TASK INSTRUCTIONS:
Both the line below containing "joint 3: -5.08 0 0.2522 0" and the line containing "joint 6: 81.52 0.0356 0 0", along with every line between them, should be repeated exactly; no other line belongs in the answer.

DATA EXCERPT:
______________________________

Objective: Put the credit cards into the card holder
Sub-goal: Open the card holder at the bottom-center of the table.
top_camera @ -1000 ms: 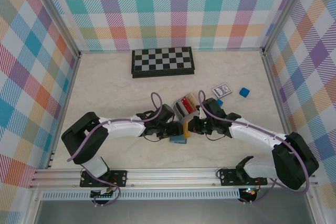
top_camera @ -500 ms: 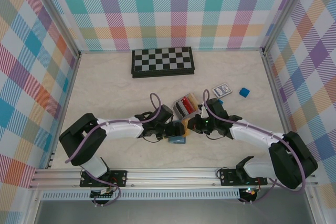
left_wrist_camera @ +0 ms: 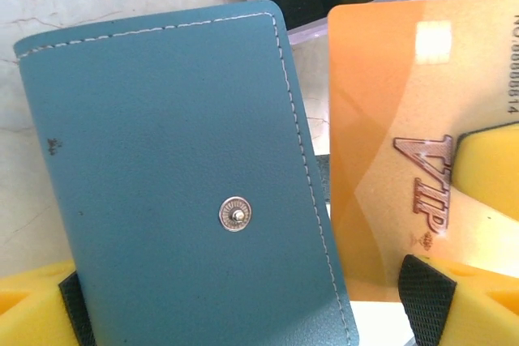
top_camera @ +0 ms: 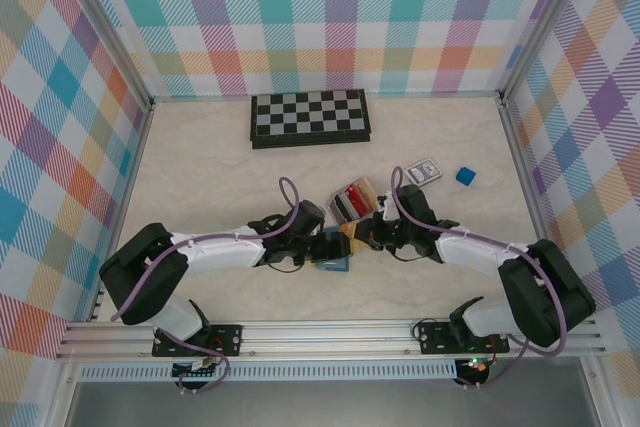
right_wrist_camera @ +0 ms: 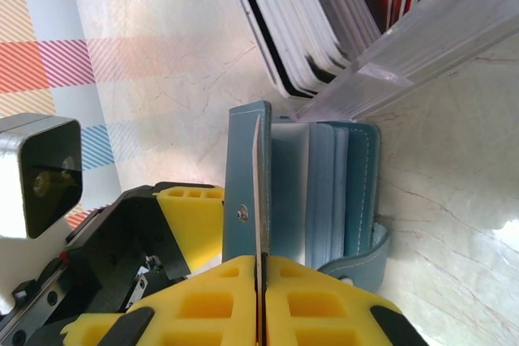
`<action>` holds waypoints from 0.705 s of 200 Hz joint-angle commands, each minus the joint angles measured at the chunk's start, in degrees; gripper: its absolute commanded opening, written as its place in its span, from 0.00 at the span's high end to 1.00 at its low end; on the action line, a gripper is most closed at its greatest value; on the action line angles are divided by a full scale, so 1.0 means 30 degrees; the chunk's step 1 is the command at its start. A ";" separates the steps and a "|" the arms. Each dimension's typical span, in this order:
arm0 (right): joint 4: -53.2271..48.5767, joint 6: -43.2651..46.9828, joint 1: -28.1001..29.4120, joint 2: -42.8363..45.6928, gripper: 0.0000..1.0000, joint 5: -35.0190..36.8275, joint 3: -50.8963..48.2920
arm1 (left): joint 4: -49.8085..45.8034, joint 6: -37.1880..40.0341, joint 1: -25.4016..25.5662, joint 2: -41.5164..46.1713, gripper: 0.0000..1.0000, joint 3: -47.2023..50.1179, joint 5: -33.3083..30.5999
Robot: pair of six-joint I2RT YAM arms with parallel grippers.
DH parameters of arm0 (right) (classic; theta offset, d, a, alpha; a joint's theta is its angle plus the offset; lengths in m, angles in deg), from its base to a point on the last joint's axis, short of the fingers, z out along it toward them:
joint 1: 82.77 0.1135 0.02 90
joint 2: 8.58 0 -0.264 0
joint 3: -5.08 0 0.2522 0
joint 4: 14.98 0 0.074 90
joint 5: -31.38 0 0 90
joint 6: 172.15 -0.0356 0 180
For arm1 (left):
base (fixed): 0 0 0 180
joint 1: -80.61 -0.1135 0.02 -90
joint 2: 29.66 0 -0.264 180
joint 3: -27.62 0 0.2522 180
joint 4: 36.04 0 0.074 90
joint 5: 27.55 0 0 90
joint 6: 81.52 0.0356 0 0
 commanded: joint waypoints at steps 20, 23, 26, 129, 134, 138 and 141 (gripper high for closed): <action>0.2676 -0.1143 -0.0029 -0.1182 0.91 -0.0802 -0.0257 | 0.1069 0.0471 -0.0030 0.0404 0.11 0.0357 0.0870; 0.2875 -0.1208 -0.0029 -0.1238 0.91 -0.0825 -0.0316 | 0.1246 0.0461 -0.0030 0.0356 0.12 0.0374 0.0995; 0.3024 -0.1304 -0.0029 -0.1293 0.91 -0.0846 -0.0352 | 0.1407 0.0441 -0.0030 0.0313 0.13 0.0391 0.1183; 0.2708 -0.1266 -0.0174 -0.1214 0.92 -0.1330 -0.0124 | -0.0496 0.0984 -0.0058 0.1569 0.19 0.0328 -0.0006; 0.2549 -0.1168 -0.0175 -0.1189 0.92 -0.1323 -0.0069 | -0.0474 0.1053 -0.0044 0.1831 0.17 0.0353 -0.0035; 0.2492 -0.1103 -0.0179 -0.1188 0.92 -0.1322 -0.0049 | -0.0507 0.1124 -0.0044 0.1992 0.17 0.0356 -0.0022; 0.2482 -0.1085 -0.0169 -0.1195 0.92 -0.1322 -0.0059 | -0.0581 0.1194 -0.0079 0.2111 0.17 0.0330 -0.0021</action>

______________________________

TASK OUTPUT:
joint 3: -5.08 0 0.2522 0
joint 4: 14.98 0 0.074 90
joint 5: -31.38 0 0 90
joint 6: 172.15 -0.0356 0 180
For arm1 (left):
base (fixed): 0 0 0 180
joint 1: -80.61 -0.1135 0.02 -90
joint 2: 29.66 0 -0.264 180
joint 3: -27.62 0 0.2522 180
joint 4: 36.04 0 0.074 90
joint 5: 27.55 0 0 90
joint 6: 81.52 0.0356 0 0

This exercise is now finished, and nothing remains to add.